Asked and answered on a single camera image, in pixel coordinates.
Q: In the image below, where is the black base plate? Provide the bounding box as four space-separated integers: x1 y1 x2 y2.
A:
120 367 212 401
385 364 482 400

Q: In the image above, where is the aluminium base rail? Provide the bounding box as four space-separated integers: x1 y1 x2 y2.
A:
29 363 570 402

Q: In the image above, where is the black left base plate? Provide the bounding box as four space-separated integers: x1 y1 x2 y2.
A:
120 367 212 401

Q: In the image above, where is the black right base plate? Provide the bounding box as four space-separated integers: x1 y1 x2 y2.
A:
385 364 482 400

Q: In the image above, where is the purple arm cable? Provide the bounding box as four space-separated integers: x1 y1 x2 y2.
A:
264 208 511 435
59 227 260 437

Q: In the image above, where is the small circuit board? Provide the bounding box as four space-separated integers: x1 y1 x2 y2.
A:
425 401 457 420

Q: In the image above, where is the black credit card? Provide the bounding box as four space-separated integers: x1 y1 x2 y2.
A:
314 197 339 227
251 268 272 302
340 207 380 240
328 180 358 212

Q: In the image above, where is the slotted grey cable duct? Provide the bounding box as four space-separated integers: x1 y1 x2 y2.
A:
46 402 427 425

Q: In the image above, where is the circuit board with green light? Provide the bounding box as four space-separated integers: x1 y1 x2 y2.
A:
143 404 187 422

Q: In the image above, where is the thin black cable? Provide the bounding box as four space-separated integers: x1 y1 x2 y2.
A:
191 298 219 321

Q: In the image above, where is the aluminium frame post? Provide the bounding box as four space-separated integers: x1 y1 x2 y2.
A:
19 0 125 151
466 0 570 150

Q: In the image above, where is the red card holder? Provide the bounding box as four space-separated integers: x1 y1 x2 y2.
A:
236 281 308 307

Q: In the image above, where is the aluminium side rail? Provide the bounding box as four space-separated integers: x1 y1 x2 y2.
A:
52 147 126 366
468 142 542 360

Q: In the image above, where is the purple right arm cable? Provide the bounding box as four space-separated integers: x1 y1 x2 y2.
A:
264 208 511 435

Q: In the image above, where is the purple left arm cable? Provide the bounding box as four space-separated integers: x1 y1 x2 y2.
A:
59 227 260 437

[What to produce]
Write out the whole listing above, keeping each line exactly as it is.

[Your solution]
Asked and answered on a single camera image, in pixel coordinates.
Q: In the image below, where is the black base plate? Provide the bounding box as four space-separated integers: x1 y1 x2 y2.
A:
120 367 212 401
385 364 482 400

Q: In the image above, where is the aluminium base rail? Provide the bounding box as four space-separated integers: x1 y1 x2 y2.
A:
29 363 570 402

Q: In the image above, where is the black left base plate? Provide the bounding box as four space-separated integers: x1 y1 x2 y2.
A:
120 367 212 401

Q: In the image above, where is the black right base plate? Provide the bounding box as four space-separated integers: x1 y1 x2 y2.
A:
385 364 482 400

Q: In the image above, where is the purple arm cable? Provide the bounding box as four space-separated integers: x1 y1 x2 y2.
A:
264 208 511 435
59 227 260 437

Q: In the image above, where is the small circuit board? Provide the bounding box as four space-separated integers: x1 y1 x2 y2.
A:
425 401 457 420

Q: In the image above, where is the black credit card? Provide the bounding box as four space-separated integers: x1 y1 x2 y2.
A:
314 197 339 227
251 268 272 302
340 207 380 240
328 180 358 212

Q: In the image above, where is the slotted grey cable duct? Provide the bounding box as four space-separated integers: x1 y1 x2 y2.
A:
46 402 427 425

Q: In the image above, where is the circuit board with green light? Provide the bounding box as four space-separated integers: x1 y1 x2 y2.
A:
143 404 187 422

Q: In the image above, where is the thin black cable? Provide the bounding box as four space-separated integers: x1 y1 x2 y2.
A:
191 298 219 321

Q: In the image above, where is the aluminium frame post? Provide the bounding box as four space-separated integers: x1 y1 x2 y2.
A:
19 0 125 151
466 0 570 150

Q: In the image above, where is the red card holder? Provide the bounding box as four space-separated integers: x1 y1 x2 y2.
A:
236 281 308 307

Q: In the image above, where is the aluminium side rail? Provide the bounding box as four space-separated integers: x1 y1 x2 y2.
A:
52 147 126 366
468 142 542 360

Q: In the image above, where is the purple right arm cable? Provide the bounding box as four space-separated integers: x1 y1 x2 y2.
A:
264 208 511 435

Q: In the image above, where is the purple left arm cable? Provide the bounding box as four space-separated integers: x1 y1 x2 y2.
A:
59 227 260 437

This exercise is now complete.